Yes Heron, I do think Normandie was THE most beautiful ship ever made ; exterior and interiors were really gorgeous. The France's interiors looked cheap. But the ligne of the France used be the most elegant at the time he touched the ocean. Very modern and well balanced
But I still believe the Normandie was the real master piece of the naval construction, he didn't last long alas.
Since the Picture I placed on my site is no longer hotlinked, I resized it at almost its original size, . . . for eyes pleasure. France 1970
When I look at this picture I still can figure how we (French) let him go in 79 and how in 2006 we could let him go to Alang without giving a damn.
To all who have posted here I have but one, final question:
Was there ever a more beautiful ship?
Not in my lifetime, and I made it a point to travel as many liners as I could in the past decade. (Disclosure: I am about the same age as SS France/Norway.) Regal Empress is also beautiful, but in a different way. Yet, my proudest moment on our SS Norway cruise was when we were ashore in Cozumel and I gazed out at those beautiful lines at anchor and said, "That one's mine."
The first time I ever saw the ship: Drawing up alongside the quay in Southampton as a 9 year old boy, with my dear Grandfather. Going on board to visit parts of the ship with him before he sailed off to New York aboard her.
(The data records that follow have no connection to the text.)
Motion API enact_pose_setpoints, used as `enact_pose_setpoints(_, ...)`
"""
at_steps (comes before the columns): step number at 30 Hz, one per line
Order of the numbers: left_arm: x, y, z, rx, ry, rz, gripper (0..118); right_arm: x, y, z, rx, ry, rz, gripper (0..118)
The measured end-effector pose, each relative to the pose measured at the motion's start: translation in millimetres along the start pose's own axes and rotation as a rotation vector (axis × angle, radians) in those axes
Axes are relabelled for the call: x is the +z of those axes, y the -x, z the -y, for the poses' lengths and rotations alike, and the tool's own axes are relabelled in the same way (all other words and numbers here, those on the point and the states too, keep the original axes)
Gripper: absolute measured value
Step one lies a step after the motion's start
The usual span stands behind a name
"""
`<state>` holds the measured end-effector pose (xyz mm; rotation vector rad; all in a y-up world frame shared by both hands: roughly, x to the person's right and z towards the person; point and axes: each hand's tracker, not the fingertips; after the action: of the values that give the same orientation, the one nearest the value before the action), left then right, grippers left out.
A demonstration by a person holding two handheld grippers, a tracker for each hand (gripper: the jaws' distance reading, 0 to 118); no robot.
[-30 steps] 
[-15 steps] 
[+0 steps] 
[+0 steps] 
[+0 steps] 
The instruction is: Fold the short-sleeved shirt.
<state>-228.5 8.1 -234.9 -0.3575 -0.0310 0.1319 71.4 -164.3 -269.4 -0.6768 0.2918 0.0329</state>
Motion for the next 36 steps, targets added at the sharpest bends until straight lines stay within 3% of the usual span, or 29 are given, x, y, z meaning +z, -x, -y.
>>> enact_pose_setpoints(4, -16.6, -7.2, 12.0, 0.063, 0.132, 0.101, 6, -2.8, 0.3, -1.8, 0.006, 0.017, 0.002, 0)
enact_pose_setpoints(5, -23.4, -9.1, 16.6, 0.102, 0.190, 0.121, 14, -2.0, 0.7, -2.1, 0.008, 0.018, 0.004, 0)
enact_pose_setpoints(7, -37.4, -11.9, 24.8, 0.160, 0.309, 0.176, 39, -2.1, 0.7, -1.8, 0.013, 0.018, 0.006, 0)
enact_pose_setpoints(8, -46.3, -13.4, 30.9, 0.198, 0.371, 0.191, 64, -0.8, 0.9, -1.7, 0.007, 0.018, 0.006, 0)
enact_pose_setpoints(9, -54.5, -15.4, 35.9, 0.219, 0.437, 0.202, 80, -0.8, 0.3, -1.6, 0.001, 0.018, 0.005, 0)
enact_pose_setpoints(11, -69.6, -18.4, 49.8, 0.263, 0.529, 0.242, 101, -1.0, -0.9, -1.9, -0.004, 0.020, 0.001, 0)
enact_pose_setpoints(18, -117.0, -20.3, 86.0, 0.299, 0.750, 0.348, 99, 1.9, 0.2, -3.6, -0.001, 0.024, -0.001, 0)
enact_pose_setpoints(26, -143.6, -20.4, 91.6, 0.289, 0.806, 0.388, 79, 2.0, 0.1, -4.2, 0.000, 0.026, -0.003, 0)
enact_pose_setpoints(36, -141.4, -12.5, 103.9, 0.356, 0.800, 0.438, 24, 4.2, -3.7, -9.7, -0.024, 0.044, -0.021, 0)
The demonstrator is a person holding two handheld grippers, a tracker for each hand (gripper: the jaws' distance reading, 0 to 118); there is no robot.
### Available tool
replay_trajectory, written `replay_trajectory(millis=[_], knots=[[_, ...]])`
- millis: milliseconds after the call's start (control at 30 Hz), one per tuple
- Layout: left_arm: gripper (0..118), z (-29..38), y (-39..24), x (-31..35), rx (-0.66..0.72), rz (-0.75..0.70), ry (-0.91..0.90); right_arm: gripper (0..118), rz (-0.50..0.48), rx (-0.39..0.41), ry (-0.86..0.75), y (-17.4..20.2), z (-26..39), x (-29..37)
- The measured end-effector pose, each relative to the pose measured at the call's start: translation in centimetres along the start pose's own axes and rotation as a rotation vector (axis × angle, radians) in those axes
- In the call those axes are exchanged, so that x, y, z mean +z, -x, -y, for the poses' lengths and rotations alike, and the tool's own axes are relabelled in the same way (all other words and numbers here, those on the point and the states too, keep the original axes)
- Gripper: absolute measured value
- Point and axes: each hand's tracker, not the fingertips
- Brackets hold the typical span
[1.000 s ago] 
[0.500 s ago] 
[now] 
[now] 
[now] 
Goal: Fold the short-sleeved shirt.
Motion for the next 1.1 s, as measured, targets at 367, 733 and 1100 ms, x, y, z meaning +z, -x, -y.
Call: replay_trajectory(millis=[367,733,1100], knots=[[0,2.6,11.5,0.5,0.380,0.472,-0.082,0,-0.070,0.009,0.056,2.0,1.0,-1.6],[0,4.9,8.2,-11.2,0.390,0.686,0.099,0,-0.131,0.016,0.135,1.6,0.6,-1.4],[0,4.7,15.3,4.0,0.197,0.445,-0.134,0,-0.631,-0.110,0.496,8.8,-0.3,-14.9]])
Even then, as a child, I was in awe of her sheer size, the bright lights, the fantastic interior fitments. I made an impression on me that I shall never forget. SS France, you live in my memory and my heart. Thank you for this thread it's time for me to say goodbye and thanks to all fellow contributors.
As one becomes an adult and sees the world from a different perspective, one is usually able to perceive when they are in the presence of someone or something that will not pass this way again. Persons like Ronald Reagan or interesting times like World War II, for example. There's a part of me that, when I was on the Norway the one and only time I sailed on her, intuitively knew that "Dave, you'd better pay attention -- you will not see one like this again". That must have been why I awoke early in the morning of the day we were to disembark and spent two hours taking photographs of seemingly meaningless things -- rooms, statues, art, lights. I was somehow trying to grasp at a straw (or a rivet) to try and stamp into my brain this entity that was the SS Norway. Ships do have a soul. If they didn't, why would we plow to the bottom of the sea in the North Atlantic to seek the Titanic or go to such great lengths, both monetarily and emotionally, to save them? We all are bound to the Norway, and while we mark it as a sad occasion, we also should remember that our lives are, in ways both small and large, marked by both her presence and her passing. With things like these, I am always reminded of one of my favorite lines from Shakespeare. . .
If we do meet again, why, we shall smile; If not, why then, this parting was well made.
-- Brutus and Cassius before battle
Farewell to you all. I look forward to seeing some of you on the seas, perhaps. Farewell, Norway, and we thank you.
We've created a new forum, called Classic Ships Chat, located under General Cruise Chat. Here is the direct link. Let's keep the current thread focused on SS Norway, and have lots of great discussion on other classic liners in the new forum. See you there!
It has been a long time since my last post, but I wanted to take the opportunity to bid farewell to all of the people here.
My participation in this thread dropped off when my father became very ill. I stopped in occasionally to catch up on the status of our lovely lady, but did not have the time or energy required to truly interact.
I see that there has been some mention of closing the thread to new messages, and I wanted to share a couple of links that I think all here would enjoy before that happens.
The first link is a cool little webcam-type 360 degree view of various areas of the ship during the Norway years. It is really amazing. Make sure to click on the links at the left of the page to see all of the available views. Destination 360 - Norway
This next link is the deck plan during the Norway years. You can look at every deck using the triangular navigational tool. Norway Deck Plans
The last link is a great video of a couple making the transatlantic crossing both ways. They take the France going east and the Liberte going west. There are some awesome shots of the ship during her heyday. This is my favorite link of the three, as this is how I remember her. France-Liberte YouTube
I hope you all enjoy these links as much as I have. I wish you all well.
I can't think of a more fitting way to end this tribute than the wonderful video Adja posted of crossings on both SS Norway and SS Liberte. With the demise of our ship comes a last link to the regular transatlantic crossings of years past. Both of these ships were given new lives, and both helped inspire new generations of ships as well as ocean liner enthusiasts.
On behalf of the Cruise-Chat staff, I thank everyone who has contributed to this thread during its span of almost four years, 267 pages, more than five thousand replies, and (as of today) nearly 600 thousand views. It has truly been an honor and a pleasure to host such a wonderful and meaningful discussion.